Saved data entries:

§ §

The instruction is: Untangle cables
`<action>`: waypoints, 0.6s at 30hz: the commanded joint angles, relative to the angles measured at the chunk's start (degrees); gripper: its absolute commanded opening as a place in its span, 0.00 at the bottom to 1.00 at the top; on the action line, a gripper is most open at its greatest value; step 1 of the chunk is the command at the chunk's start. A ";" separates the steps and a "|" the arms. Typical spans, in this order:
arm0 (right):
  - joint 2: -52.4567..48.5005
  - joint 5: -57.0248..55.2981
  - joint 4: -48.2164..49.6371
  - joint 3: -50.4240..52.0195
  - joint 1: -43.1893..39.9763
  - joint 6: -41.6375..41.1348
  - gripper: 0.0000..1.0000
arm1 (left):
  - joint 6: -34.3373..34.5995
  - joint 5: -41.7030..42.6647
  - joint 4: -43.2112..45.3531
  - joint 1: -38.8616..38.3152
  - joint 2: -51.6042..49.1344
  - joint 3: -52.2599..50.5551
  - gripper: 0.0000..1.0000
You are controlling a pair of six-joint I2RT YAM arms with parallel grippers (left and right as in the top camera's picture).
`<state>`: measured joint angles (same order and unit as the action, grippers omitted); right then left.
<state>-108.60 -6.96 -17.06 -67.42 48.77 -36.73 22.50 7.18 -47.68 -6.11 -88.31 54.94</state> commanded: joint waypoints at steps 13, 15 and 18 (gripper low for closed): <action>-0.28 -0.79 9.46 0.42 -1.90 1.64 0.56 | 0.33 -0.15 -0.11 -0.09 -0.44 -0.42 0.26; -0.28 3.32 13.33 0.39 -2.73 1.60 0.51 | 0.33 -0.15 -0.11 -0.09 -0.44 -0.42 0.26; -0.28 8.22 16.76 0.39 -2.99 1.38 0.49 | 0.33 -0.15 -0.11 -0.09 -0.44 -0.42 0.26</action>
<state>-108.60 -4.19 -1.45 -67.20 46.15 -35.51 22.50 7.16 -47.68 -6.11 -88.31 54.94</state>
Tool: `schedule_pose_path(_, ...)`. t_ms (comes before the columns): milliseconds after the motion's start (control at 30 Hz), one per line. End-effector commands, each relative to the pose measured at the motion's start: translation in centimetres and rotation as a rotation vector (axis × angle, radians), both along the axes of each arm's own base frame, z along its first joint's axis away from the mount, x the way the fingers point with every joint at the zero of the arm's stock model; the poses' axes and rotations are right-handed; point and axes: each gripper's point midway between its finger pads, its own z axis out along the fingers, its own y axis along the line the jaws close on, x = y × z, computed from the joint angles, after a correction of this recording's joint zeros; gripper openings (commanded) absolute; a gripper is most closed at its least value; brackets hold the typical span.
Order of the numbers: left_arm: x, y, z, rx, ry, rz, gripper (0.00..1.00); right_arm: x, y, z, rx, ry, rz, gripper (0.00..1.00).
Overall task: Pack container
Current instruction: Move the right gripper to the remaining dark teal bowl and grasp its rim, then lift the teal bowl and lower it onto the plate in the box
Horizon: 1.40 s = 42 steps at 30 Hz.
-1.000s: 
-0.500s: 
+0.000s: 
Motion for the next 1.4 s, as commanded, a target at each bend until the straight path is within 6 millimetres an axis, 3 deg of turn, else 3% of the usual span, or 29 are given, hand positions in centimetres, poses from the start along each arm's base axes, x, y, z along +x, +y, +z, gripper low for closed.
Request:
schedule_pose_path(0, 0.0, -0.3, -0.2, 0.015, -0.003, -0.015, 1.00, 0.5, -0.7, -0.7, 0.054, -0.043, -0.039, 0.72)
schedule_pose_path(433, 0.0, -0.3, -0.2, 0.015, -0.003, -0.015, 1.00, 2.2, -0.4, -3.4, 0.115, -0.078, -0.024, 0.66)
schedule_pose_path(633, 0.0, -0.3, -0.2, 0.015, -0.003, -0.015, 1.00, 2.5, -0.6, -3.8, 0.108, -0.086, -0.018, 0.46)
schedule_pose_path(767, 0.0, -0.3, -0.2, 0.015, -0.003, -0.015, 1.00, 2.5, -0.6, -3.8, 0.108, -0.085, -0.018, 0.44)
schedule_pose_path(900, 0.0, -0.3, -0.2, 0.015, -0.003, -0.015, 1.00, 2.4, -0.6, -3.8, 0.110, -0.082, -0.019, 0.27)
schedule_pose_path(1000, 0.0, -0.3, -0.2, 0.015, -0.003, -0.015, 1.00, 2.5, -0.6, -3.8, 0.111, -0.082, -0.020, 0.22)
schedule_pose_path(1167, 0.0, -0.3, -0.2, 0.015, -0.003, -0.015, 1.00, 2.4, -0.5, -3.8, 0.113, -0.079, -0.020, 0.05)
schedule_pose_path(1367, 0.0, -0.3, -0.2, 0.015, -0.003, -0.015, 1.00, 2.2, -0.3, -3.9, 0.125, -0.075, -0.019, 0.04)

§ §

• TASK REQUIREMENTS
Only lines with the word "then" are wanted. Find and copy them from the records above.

• ANSWER BELOW
`<state>`: measured joint angles (same order and unit as the action, grippers omitted); right then left.
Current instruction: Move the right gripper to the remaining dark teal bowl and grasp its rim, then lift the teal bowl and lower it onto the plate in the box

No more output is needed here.